WILLIAM DEMAS
1929 - 1998
Source:
By Jeff Hackett
Express
November 30, 1998
Page 3
At the signing of the Treaty of Chaguaramas on July 4, 1973, the late Dr. Eric Williams called on the assembled Caribbean leaders, diplomats and the 400-plus guests to give William Demas a standing ovation for his stellar role in the success of Carifta and as architect of Caricom.
The thunderous applause in the huge hall, in fact, lasted for two minutes. Afterwards, speaker after speaker searched for superlatives to praise the Carifta Secretary General, then only 43, who was described as " the only civil service economist in the Caribbean with an international reputation".
The tall, gangling Demas, who was on secondment from the Trinidad and Tobago Government (he was William's economic adviser) to the Carifta Secretariat, appeared overwhelmed by the torrent of compliments from the likes of Williams, Michael Manley, Forbes Burnham, Errol Barrow and others.
A man with a deep voice, the ascetic, self-effacing technocrat quietly acknowledged the tribute as he sat, wearing a gray shirt-jac outfit, with the Caribbean leaders at the head table on the stage.
To be singled out by Dr. Williams - a stern, no-nonsense politician who did not tolerate mediocrity - for public tribute was, in itself, an achievement.
The signing of the treaty (although the rules contained therein were destined to be observed more in the breach) was workaholic Willie Demas's crowning glory.

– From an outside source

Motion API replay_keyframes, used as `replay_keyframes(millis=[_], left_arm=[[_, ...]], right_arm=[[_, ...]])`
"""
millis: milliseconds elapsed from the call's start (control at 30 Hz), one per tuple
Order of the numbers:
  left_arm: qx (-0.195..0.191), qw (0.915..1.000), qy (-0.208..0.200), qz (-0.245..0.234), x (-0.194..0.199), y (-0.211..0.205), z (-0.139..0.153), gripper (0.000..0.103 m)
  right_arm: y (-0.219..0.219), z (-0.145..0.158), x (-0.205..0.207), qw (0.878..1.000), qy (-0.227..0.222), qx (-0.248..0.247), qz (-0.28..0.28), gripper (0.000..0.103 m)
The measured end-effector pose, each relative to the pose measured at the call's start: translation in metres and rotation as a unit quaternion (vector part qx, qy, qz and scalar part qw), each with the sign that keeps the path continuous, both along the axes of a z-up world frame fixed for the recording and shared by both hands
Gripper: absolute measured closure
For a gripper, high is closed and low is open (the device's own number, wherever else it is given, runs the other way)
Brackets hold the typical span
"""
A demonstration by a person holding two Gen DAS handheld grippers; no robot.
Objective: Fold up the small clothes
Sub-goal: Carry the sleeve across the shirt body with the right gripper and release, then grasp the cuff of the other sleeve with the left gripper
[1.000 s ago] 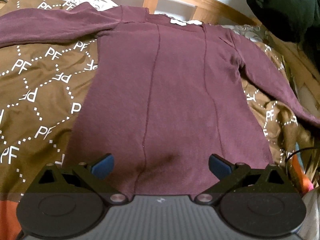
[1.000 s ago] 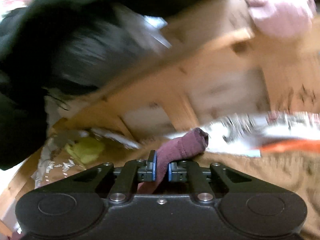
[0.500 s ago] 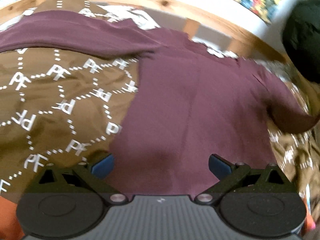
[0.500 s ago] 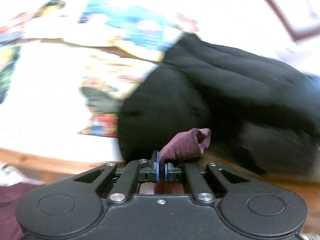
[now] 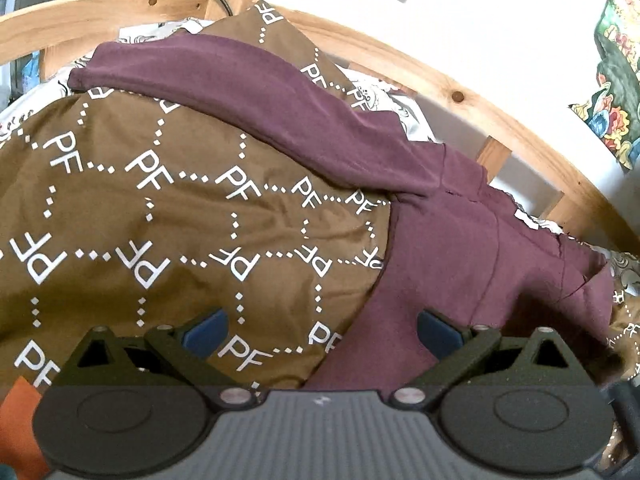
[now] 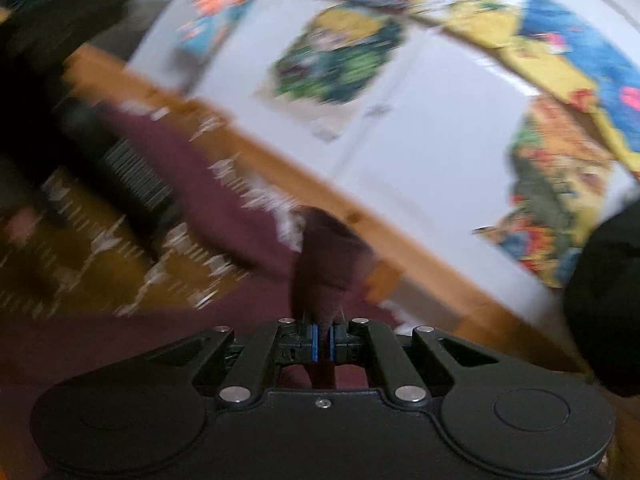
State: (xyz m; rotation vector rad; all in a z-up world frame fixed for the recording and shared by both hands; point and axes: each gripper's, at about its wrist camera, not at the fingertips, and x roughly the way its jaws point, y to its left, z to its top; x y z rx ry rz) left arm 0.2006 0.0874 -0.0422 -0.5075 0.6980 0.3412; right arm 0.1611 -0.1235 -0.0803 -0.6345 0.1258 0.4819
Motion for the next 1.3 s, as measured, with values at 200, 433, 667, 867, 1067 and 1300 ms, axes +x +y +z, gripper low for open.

He served as Caricom Secretary General for one year and was succeeded by Alister McIntyre, one of his trusted lieutenants in the regional integration exercise.
William Gilbert Demas was born in Port of Spain on November 14, 1929 and was educated at Tranquillity Boys' Intermediate Government School and Queen's Royal College, where he won an Island Scholarship in 1947.
He read economics at Cambridge University and was among the first wave of economists in the 1950s, who trained abroad, to join the civil service.
He was permanent secretary in the Ministry of Planning and Development and later Williams's economic adviser.
He was also visiting professor of economics at McGill University, Canada in 1966-67 and the following year was seconded to head the Carifta Secretariat.
He left the Caricom Secretariat in 1974 to become president of the Caribbean Development Bank. He was also chairman of the United Nations Development Committee.
In 1988, he succeeded Dr. Euric Bobb as Governor of the Central Bank and was awarded the Trinity Cross that year.
He was also awarded the Humming Bird Medal (Gold), Guyana's Cacique Crown of Honour, Barbados's Companion of Honour and Colombia's Order of San Carlos, and the Order of the Caribbean Community.
Demas also received an honorary doctor of laws from the University of the West Indies (UWI).
He was the author of Economics of Development in Small Countries and numerous tomes on Caribbean economic development.
He served on a number of Government committees, including one in 1981, which he headed to review the infamous Caroni Racing Complex and the Malabar Housing Project.
The following year, he chaired a task force that prepared a multi-sectoral development plan for the period 1983-1986, which was entitled "The Imperatives of Adjustment".
Demas was widely respected in international circles for his work in Caribbean integration and the Caricom model was held up as a framework for other economic groupings.
He married the former Norma Aurelia Taylor in 1958.
They had one daughter, Allison, a lawyer.